Colorado pot firms are still largely shut out of the banking sector, meaning they have to use armored trucks, security to ferry currency
DENVER—Two years after Colorado fully legalized the sale of marijuana, most banks here still don’t offer services to the businesses involved.
Financial institutions are caught between state law that has legalized marijuana and federal law that bans it. Banks’ federal regulators don’t fully recognize such businesses and impose onerous reporting requirements on banks that deal with them.
Without bank accounts, the state’s burgeoning pot sector—2,500 licensed businesses with revenue of $1 billion a year, paying $130 million in taxes—can’t accept credit or debit cards from customers, Colorado officials say.
Marijuana-related businesses instead use cash to pay their employees, purchase equipment or pay taxes to the state. Reports abound of business owners refurbishing retired armored bank trucks to transport money and hiring heavily armed security guards.
“I am concerned and we do hold our breath from a public-safety perspective,” said Colorado Attorney General Cynthia Coffman. A Republican, she opposed the 2012 ballot referendum that legalized marijuana. But she is now trying to persuade federal regulators to allow banks to do business with Colorado companies handling the drug.
Lacking that clearance, “there are large amounts of cash floating in the system that makes money laundering very easy,” Ms. Coffman said in an interview. “I believe it fuels the interest of cartels and traffickers in coming to Colorado and doing business. We definitely have seen an uptick in that activity.”
Other states that have legalized recreational marijuana share similar concerns. On March 27, four Democratic senators from three states pressed federal financial regulators to issue clear joint regulatory guidelines for banking services to marijuana businesses. The letter was sent to six banking agencies.
Federal law classifies marijuana as a top-tier illegal controlled substance.
The latest disappointment for Colorado officials came in January, when a federal judge dismissed a lawsuit filed by a credit union established with the help of the state to serve the cannabis industry that sought approval from federal banking regulators to set up a “master account.” Such an account is essential for financial institutions to do business with other banks and serve customers by taking deposits or issuing credit cards.
The judge said an order to overturn the banking regulators’ decision would “facilitate criminal activity.” He described the current situation as “untenable” and said he hoped “it will soon be addressed and resolved by Congress.”
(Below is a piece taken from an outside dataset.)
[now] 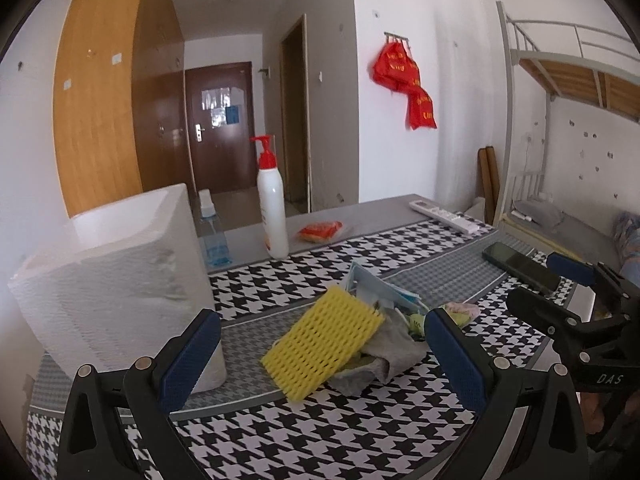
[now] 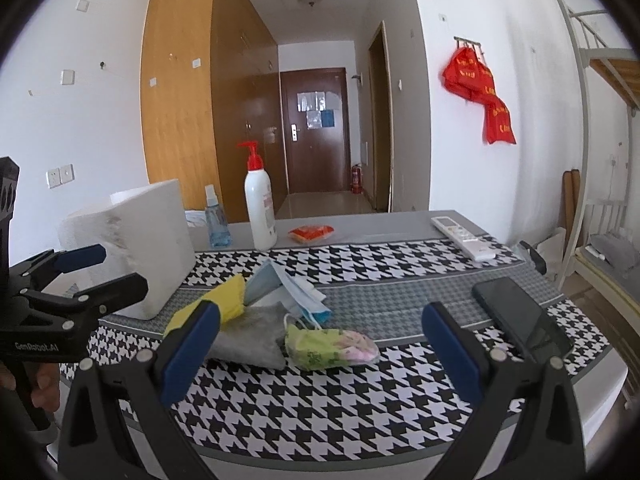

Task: Organize soft objects
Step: 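Reach the left gripper to the yellow mesh sponge and close on it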

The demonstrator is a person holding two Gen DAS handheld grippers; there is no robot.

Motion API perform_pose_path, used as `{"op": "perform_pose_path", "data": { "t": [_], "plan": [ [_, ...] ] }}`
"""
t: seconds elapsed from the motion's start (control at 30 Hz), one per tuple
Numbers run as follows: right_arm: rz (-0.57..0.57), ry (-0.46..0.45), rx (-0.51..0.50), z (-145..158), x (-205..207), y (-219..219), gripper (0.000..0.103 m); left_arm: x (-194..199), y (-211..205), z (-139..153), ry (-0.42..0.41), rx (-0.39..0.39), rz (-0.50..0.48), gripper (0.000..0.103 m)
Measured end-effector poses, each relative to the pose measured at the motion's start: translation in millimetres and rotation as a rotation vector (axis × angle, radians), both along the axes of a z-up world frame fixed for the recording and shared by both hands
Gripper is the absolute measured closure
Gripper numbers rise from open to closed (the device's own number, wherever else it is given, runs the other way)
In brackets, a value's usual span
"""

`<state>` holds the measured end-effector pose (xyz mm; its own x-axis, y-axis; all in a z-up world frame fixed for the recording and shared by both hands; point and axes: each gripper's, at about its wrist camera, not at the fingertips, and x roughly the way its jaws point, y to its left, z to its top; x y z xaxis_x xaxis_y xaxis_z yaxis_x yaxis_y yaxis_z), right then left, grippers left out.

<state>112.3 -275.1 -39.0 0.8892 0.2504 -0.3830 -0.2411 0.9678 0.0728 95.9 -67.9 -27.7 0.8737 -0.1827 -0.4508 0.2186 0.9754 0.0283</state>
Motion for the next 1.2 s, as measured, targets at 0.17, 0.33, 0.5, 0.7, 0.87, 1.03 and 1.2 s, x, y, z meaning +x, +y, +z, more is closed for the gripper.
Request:
{"op": "perform_pose_path", "data": {
  "t": [0.17,0.33,0.5,0.7,0.87,1.03,1.2],
  "plan": [
    [0.001,0.026,0.008,-6.6,8.2,-4.3,0.001,13.9,-7.4,-9.0,0.037,0.020,-0.009,0.001],
    [0.002,0.050,0.002,-12.1,16.2,-5.7,0.001,26.7,-14.1,-18.1,0.071,0.043,-0.012,0.001],
    [0.004,0.071,0.009,-16.2,24.2,-8.5,0.001,37.6,-20.2,-25.3,0.105,0.066,-0.020,0.001],
    [0.015,0.087,0.007,-19.8,30.2,-7.5,0.001,53.5,-28.5,-36.2,0.155,0.121,-0.018,0.003],
    [0.018,0.101,0.006,-21.6,35.9,-8.2,0.001,64.3,-31.0,-43.1,0.186,0.149,-0.014,0.006],
    [0.025,0.116,0.005,-23.4,40.2,-7.4,0.001,72.2,-30.8,-48.9,0.215,0.157,-0.007,0.012],
    [0.030,0.129,0.004,-25.7,43.2,-6.0,0.001,77.9,-34.3,-56.4,0.236,0.183,-0.009,0.015]
  ]
}}
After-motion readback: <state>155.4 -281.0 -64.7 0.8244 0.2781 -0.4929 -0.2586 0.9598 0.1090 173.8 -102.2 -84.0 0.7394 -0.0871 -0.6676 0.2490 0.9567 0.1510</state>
Last April, Rep. Ed Perlmutter (D., Colo.) introduced legislation that would provide a “safe harbor” to banks working with marijuana businesses by prohibiting federal regulators from terminating or limiting their deposit insurance coverage, among other steps. The bill and others like it have languished.
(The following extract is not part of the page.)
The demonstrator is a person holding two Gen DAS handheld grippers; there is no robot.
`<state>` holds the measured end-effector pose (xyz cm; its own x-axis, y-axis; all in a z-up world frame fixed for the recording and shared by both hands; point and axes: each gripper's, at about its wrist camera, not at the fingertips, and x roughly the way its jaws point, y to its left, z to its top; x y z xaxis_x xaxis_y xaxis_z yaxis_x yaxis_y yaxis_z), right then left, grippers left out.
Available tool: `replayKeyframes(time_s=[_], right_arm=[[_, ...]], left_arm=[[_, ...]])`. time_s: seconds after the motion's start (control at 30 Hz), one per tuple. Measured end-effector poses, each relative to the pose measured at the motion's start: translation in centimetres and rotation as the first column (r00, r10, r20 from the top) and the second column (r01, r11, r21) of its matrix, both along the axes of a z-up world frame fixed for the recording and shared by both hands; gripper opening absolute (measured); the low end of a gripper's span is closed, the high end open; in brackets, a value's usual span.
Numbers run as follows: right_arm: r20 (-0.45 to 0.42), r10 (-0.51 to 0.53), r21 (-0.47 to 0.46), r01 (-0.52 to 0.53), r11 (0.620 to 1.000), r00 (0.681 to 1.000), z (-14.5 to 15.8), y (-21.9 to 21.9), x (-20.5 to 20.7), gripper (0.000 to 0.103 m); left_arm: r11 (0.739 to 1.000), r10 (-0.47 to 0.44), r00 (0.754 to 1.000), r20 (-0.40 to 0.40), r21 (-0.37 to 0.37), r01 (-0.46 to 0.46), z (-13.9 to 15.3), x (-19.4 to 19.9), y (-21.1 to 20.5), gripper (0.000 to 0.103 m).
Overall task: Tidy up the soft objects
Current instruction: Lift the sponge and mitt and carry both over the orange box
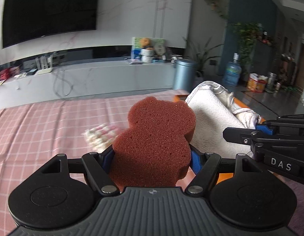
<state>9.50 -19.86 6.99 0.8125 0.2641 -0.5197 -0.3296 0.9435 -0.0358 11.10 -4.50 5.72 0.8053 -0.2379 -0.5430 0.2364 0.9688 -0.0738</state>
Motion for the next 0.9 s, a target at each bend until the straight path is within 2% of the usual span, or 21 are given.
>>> replayKeyframes(time_s=[0.2, 0.43, 0.6, 0.73, 0.9], right_arm=[[0.005, -0.095, -0.031, 0.095, 0.995, 0.995, 1.1, -5.6, 0.1, 0.013], [-0.001, -0.162, -0.114, 0.161, 0.980, 0.987, 0.6, -10.3, 0.7, 0.013], [-0.010, -0.183, -0.158, 0.179, 0.971, 0.983, -0.1, -11.9, 1.5, 0.013], [-0.010, -0.192, -0.153, 0.188, 0.970, 0.981, -0.1, -12.7, 2.0, 0.013], [-0.007, -0.194, -0.168, 0.190, 0.967, 0.981, -0.2, -13.0, 2.6, 0.013]], left_arm=[[0.991, -0.136, 0.991, -0.007, 0.002, 0.136, 0.1, 1.8, -5.1, 0.084], [0.968, -0.239, 0.971, -0.015, 0.075, 0.240, -0.5, 3.6, -9.6, 0.084], [0.950, -0.283, 0.959, -0.022, 0.128, 0.283, -0.9, 4.6, -11.8, 0.084], [0.939, -0.305, 0.952, -0.033, 0.153, 0.307, -1.1, 5.2, -12.8, 0.084], [0.935, -0.311, 0.950, -0.034, 0.171, 0.312, -1.1, 6.0, -13.4, 0.084]])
The Obama administration has issued some guidelines for banks that choose to deal with marijuana businesses in states where it is legal. In a 2013 memo, the Justice Department indicated it wouldn’t challenge states’ marijuana laws as long as they don’t conflict with its enforcement priorities.
The Treasury Department’s Financial Crimes Enforcement Network, or FinCen, implicitly suggested that it didn’t consider banks’ dealings with marijuana businesses illegal in states like Colorado by laying out rules saying financial institutions can conduct such transactions as long as they file “suspicious activity reports.” These are forms banks are generally required to file when they face a suspected incident of money laundering or fraud, a process that can be complex and costly.
The Justice Department and Treasury rules have had only a limited impact, because they don’t absolve banks from rules set by other federal agencies.
Still, those guidelines have been enough to encourage a small number of community banks and credit unions in Colorado to start offering basic banking services to marijuana businesses. Andrew Freedman, director of marijuana policy coordination for Democratic Gov. John Hickenlooper, declined to say how many, saying most preferred to keep a low profile.